We get called to design and submit a hardscape bid on plenty of projects each year, both large and small. In an effort to become a better company when we lose bids I always like to ask our leads where we fall in line with the competition cost-wise. It never ceases to amaze me when I ask specific questions that directly impact the price, to hear what kind of answers I get. It often goes something like this –
Me: How did we fall in line cost-wise with the other hardscape bids that you received?
Homeowner: You were 20% more than the one we ended up choosing.
Me: I would like to ask a few questions on what they bid for you. Is that alright?
Me: How much base material did they quote for you?
Homeowner: They didn’t say how much they would use.
Me: My notes show that you were interested in a curvilinear design. That will lead to 5-10% extra stone waste. Do you know if that is accounted for?
Homeowner: I don’t know. I just got a total figure for the job.
Me: Okay, did they detail what was going to be done on the project?
Homeowner: No, the quote says they will be installing a walkway and patio with plantings. Total cost – $25,000.
Me: Did they reference the design number?
Homeowner: There wasn’t a design done.
Do you see where this is heading? THE. HOMEOWNER. GETTING. BURNED. Well, not always, but why chance it? I’m always floored to see how many people are willing to risk their hard earned money on a contractor’s hardscape bid scribbled on a napkin or college ruled stationary. When the costs of larger outdoor living spaces range in price which rivals that of a new car to as much as a modest size house, why not require more detail in the bidding process?
Take the car example; how many pieces of paper did you need to sign in order to drive that new Toyota Camry off the lot? What about the last time you signed off on your mortgage. Yeah, we all know how much fun those closings are! The point being, it is okay to ask for project details to be specified in the contract. Any pushback from the contractor on this request should raise large red warning flags. A detailed contract serves to clearly communicate the intention of the contractor, and verify that it aligns with your wishes. It protects both parties!
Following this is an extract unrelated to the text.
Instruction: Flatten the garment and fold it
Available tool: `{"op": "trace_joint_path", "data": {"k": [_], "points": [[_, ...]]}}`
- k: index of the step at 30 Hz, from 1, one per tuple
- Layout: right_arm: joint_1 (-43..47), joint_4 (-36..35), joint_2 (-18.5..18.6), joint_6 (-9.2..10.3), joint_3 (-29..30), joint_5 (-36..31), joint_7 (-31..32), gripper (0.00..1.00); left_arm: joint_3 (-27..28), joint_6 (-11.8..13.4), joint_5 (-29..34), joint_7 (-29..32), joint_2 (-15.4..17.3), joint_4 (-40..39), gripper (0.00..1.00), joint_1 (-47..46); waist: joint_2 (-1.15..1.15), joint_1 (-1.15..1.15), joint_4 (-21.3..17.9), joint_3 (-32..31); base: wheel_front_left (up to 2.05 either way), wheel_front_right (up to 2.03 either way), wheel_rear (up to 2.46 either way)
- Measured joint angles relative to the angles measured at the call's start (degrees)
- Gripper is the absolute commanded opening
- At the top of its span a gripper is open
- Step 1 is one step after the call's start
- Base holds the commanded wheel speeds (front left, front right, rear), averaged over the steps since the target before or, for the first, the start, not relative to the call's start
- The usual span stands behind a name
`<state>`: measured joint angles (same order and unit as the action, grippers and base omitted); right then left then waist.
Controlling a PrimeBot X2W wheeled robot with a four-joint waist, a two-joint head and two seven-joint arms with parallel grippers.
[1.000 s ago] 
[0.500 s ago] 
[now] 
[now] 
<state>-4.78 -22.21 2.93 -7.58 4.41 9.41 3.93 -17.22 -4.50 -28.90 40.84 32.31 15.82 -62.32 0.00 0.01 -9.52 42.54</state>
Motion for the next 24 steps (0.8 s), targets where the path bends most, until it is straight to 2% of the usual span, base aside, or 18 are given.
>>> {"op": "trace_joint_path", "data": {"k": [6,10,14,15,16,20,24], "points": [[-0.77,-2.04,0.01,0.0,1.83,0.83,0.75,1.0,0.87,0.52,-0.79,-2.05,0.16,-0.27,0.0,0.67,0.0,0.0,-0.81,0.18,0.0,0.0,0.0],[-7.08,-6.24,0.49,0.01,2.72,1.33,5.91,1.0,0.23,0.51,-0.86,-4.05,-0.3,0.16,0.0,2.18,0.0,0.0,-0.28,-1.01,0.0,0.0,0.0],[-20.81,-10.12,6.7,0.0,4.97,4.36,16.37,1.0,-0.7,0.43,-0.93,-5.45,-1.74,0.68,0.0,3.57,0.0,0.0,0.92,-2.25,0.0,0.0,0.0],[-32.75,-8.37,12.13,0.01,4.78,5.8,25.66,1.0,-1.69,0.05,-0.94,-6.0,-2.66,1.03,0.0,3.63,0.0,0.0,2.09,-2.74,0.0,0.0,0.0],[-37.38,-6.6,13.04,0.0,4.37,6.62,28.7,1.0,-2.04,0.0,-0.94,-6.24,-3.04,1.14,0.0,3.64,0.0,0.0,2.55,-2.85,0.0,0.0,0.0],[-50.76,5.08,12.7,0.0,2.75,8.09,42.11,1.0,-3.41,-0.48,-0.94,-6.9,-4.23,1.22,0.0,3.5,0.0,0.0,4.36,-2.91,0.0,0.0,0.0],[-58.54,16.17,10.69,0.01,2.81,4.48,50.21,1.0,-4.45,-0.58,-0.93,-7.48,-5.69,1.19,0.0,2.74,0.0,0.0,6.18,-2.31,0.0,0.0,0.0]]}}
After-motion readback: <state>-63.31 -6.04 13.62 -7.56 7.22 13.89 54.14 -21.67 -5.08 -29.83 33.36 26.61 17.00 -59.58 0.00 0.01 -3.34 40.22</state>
For the purposes of this article, I will take a paver installation project. It should not be out of the ordinary to show the following information:
GENERAL INFORMATION (Minimum):
- Insurance- Type of insurance and verification if necessary. Do not hesitate to ask for a certificate of insurance and to contact their agent to verify that it is still an active policy.
- Certifications- Is the contractor certified in this field of work? (ICPI for pavers or NCMA for walls)
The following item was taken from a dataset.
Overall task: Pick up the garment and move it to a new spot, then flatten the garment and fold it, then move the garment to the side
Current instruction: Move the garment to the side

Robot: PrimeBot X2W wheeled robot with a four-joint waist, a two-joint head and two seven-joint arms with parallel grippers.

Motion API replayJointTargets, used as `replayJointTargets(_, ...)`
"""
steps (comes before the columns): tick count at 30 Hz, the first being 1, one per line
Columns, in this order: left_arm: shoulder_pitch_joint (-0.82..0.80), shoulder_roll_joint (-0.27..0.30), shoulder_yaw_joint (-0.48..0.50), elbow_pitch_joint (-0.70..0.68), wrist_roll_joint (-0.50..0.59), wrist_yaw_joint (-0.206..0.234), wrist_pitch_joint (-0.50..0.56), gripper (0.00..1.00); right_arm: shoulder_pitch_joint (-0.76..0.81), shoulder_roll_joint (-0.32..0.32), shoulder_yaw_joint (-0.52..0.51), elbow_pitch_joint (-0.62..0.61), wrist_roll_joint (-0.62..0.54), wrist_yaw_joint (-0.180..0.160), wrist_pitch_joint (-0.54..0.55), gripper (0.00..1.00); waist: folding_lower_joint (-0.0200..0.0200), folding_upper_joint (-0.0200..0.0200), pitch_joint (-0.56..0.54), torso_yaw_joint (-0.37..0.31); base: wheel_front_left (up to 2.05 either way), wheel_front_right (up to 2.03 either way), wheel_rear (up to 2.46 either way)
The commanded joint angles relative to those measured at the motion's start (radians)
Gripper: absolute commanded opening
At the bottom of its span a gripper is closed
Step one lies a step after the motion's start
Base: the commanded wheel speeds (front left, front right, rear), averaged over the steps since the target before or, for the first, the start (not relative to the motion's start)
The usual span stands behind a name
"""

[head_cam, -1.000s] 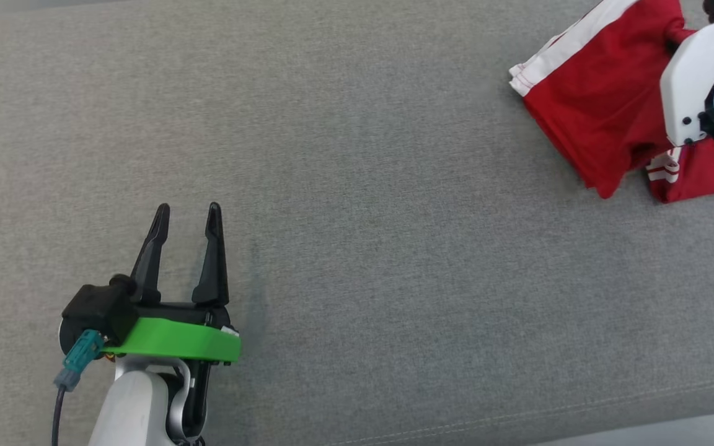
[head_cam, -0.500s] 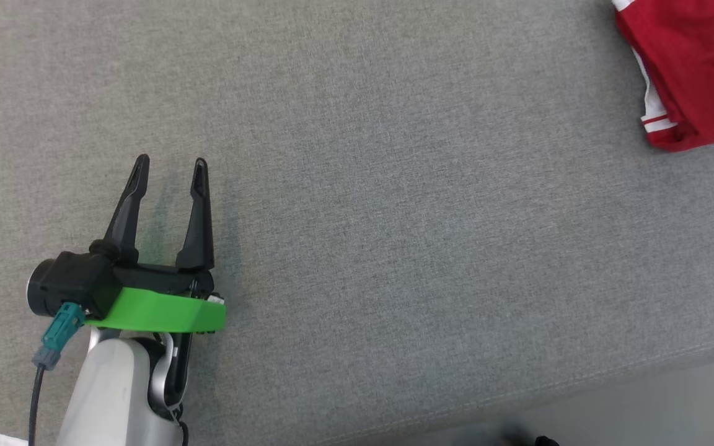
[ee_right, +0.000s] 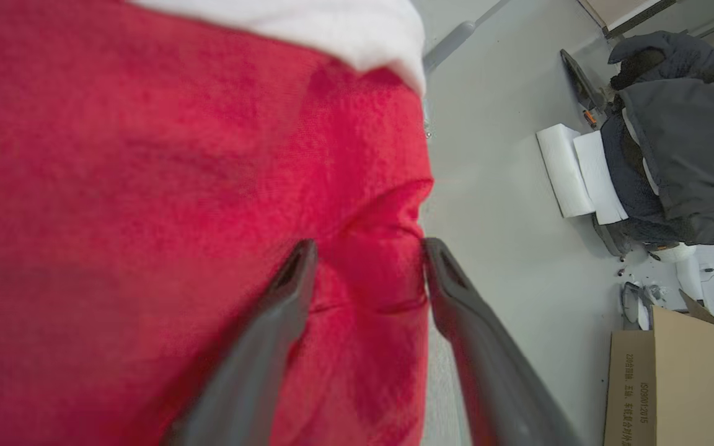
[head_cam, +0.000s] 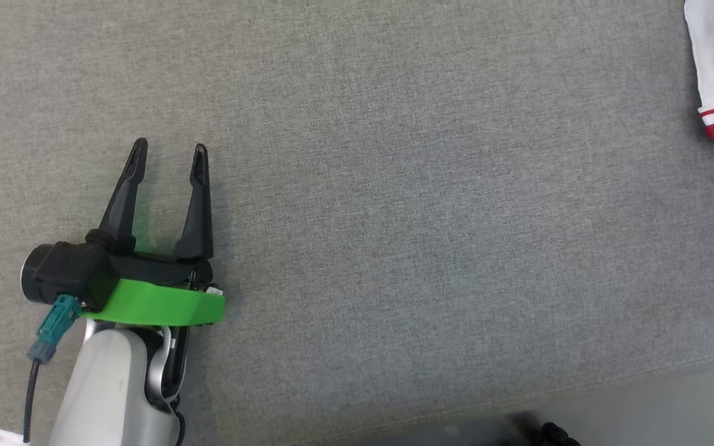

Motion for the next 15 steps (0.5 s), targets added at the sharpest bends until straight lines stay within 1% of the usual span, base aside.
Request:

- Experience- Has the contractor done this type of work before, or are you the guinea pig?
- Payment- How is the project going to be funded? Is there a 50% down, 50% upon completion? A down pay with progress payments? Regardless of the payment structure agreed to, it should be listed.
- Timeline- When is the project going to be started and approximate date of completion? It is not uncommon for contractors to over promise and under deliver in order to get a quick signature. Furthermore, let’s be realistic – the weather is a huge variable so completion times should include some flexibility for weather delays and manufacturers issues.
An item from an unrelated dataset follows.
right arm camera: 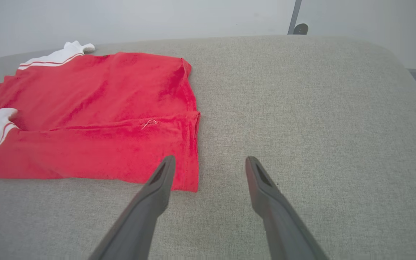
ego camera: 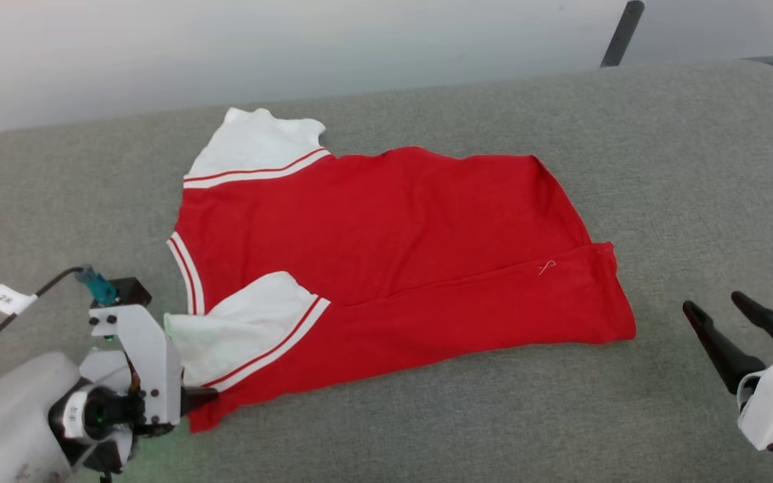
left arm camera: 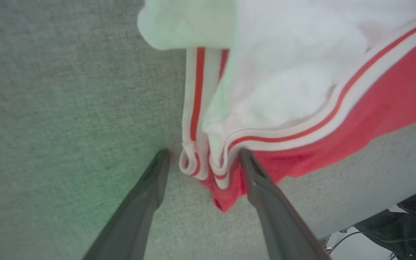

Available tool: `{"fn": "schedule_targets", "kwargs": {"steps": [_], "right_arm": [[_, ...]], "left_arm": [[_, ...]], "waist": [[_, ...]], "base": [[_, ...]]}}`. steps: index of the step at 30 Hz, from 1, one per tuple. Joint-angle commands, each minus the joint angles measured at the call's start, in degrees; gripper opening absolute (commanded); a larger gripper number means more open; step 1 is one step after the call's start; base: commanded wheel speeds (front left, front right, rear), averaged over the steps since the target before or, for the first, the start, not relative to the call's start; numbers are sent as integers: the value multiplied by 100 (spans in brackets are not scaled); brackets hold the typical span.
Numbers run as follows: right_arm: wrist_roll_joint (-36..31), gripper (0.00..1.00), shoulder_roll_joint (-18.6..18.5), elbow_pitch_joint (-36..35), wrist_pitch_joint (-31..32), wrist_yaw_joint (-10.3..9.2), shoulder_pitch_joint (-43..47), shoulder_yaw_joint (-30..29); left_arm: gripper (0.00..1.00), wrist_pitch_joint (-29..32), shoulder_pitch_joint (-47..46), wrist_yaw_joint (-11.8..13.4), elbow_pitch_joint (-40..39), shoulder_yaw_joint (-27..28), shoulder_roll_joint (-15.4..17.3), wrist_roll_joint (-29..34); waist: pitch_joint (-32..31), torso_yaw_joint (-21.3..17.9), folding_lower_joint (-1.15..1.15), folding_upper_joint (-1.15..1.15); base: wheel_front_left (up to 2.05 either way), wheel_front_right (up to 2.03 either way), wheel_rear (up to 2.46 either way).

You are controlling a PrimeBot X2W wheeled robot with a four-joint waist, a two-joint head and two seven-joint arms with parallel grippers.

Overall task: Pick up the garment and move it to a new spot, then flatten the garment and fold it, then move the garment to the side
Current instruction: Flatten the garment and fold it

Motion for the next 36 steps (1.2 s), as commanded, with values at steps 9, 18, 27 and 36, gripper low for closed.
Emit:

- Design– Was there a design done? If so, it should be referenced if multiple revisions were submitted. If no design was done, how do you know you will be getting what you asked for? Now, that being said, we do some installs at Elegant Estates without designs BUT we make it stated very specifically in the contract what we will be doing and how it will be installed before the homeowner signs off on it. This is a process, and you should not feel rushed. Here is a typical design we do in-house for some medium-large projects that we install –
JOB SPECIFIC INFORMATION (Minimum):
- How deep will the excavation be?
- Will underground utilities be marked out?
- Will geotextile be installed?
- How much base will be installed? What type, and how will it be compacted?
- What kind of setting bed will be installed?
- How much over-excavation will there be for edge restraints?
- What kind of pavers will be used? Color? Laying pattern? Borders?
- What kind of edge restraints will be installed?
- What will be used in the joints between the pavers?
- Does the project include cleanup?
- Will the grading be done after work is complete?
- Will the grass be reseeded where damage/grading is done?
Whereas the lack of general contract information can lead to overall general problems for you on a contractor & liability level, the lack of job information can come back on you in a financial sense due to change orders mid-stream, and worse yet the failure of your project or delivery of a result that you never originally wanted!